Safety Study of Recombinant Interferon Variant(PEG-IFN-SA) to Treat HCV Disease

The recruitment status of this study is unknown because the information has not been verified recently.
Verified May 2012 by First Hospital of Jilin University.
Recruitment status was  Active, not recruiting
Sponsor:
Information provided by (Responsible Party):
Yanhua Ding, First Hospital of Jilin University
ClinicalTrials.gov Identifier:
NCT01605513
First received: May 10, 2012
Last updated: May 23, 2012
Last verified: May 2012
  Purpose

The purpose of this study is to determine whether PEG-IFN-SA is safe, tolerant and effective in the treatment of HCV patients.


Condition Intervention Phase
Hepatitis C Virus
Drug: interferon
Phase 1
Phase 2

Study Type: Interventional
Study Design: Allocation: Randomized
Endpoint Classification: Safety/Efficacy Study
Intervention Model: Single Group Assignment
Masking: Double Blind (Subject, Caregiver)
Primary Purpose: Treatment
Official Title: Phase I Clinical Trial of PEG-IFN-SA in HCV Disease: Evidence for Drug Safety, Tolerance, and Antiviral Activity

Resource links provided by NLM:


Further study details as provided by First Hospital of Jilin University:

Primary Outcome Measures:
  • The proportions of absence of detectable HCV RNA after the 12th treatment [ Time Frame: 12th week ] [ Designated as safety issue: No ]

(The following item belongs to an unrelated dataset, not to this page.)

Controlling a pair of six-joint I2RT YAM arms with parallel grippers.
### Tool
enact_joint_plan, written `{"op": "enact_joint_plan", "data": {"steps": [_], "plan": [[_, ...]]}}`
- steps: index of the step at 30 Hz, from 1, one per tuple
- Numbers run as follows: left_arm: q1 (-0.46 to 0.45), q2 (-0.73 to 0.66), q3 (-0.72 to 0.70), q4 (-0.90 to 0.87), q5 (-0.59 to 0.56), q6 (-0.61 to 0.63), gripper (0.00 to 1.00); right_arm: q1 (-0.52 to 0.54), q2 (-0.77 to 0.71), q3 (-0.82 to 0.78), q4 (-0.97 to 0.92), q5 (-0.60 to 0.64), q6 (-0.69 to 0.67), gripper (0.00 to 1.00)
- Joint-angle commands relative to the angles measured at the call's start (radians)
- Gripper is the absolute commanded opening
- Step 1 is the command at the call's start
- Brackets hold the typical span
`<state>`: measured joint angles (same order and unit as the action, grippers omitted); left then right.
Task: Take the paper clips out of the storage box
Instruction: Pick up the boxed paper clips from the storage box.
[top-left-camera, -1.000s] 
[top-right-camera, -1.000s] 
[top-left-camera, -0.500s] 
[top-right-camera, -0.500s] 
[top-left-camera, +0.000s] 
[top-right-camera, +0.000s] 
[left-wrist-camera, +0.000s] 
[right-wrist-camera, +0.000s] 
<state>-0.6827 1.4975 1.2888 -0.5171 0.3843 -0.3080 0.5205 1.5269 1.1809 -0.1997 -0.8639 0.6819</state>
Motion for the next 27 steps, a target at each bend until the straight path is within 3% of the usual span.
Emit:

Secondary Outcome Measures:
  • The proportions of absence of detectable HCV RNA after the 4th and 8th treatment [ Time Frame: 4th and 8th week ] [ Designated as safety issue: No ]
  • HCV RNA levels after the 4th, 8th and 12th treatment [ Time Frame: the 4th, 8th and 12th week ] [ Designated as safety issue: No ]
  • The test of Liver function [ Time Frame: the 2th, 4th, 6th, 8th,10th and 12th week ] [ Designated as safety issue: Yes ]
    Liver function test:TBIL,IBIL, ALT, AST;

  • The test of Kidney function [ Time Frame: the 2th, 4th, 6th, 8th,10th and 12th week ] [ Designated as safety issue: Yes ]
    Kidney function test:BUN, CR;

  • The test of Peripheral blood [ Time Frame: the 2th, 4th, 6th, 8th,10th and 12th week ] [ Designated as safety issue: Yes ]
    Peripheral blood detection:WBC, RBC, HgB,PLT, neutrophil


Enrollment: 80
Study Start Date: June 2011
Estimated Study Completion Date: May 2012
Estimated Primary Completion Date: May 2012 (Final data collection date for primary outcome measure)
Arms Assigned Interventions
Experimental: recombinant interferon
PEG-IFN-SA 1.0μg/kg for 12 times, Peginterferon alfa-2a 180 μg for 12 times, PEG-IFN-SA 1.5 μg/kg for 12 times, PEG-IFN-SA 2 μg/kg for 12 times, PEG-IFN-SA 3 μg/kg for 12 times, PEG-IFN-SA 1.5μg/kg + ribavirin 0.45g/bid group for 12 times, Intergen 15μg/48hours for 7 times, ribavirin 0.45g/bid for 10 times
Drug: interferon
PEG-IFN-SA (new interferon) was injected subcutaneously one times per week for 12 times.

Detailed Description:

Chronic infection with the hepatitis C virus (HCV) is a significant public health problem in china. Progressive liver disease, as a result of chronic HCV infection, usually develops slowly over 20-50 years and may lead to cirrhosis, hepatocellular carcinoma, liver failure and eventual death. Symptoms are typically mild and non-specific but nevertheless can cause a decrease in quality of life. Peginterferon alfa and ribavirin combination therapy is currently used in the china for treatment of chronic HCV. Successful treatment is considered to be attainment of a sustained virological response (SVR), defined as undetectable serum HCV ribonucleic acid (RNA) 6 months after cessation of treatment.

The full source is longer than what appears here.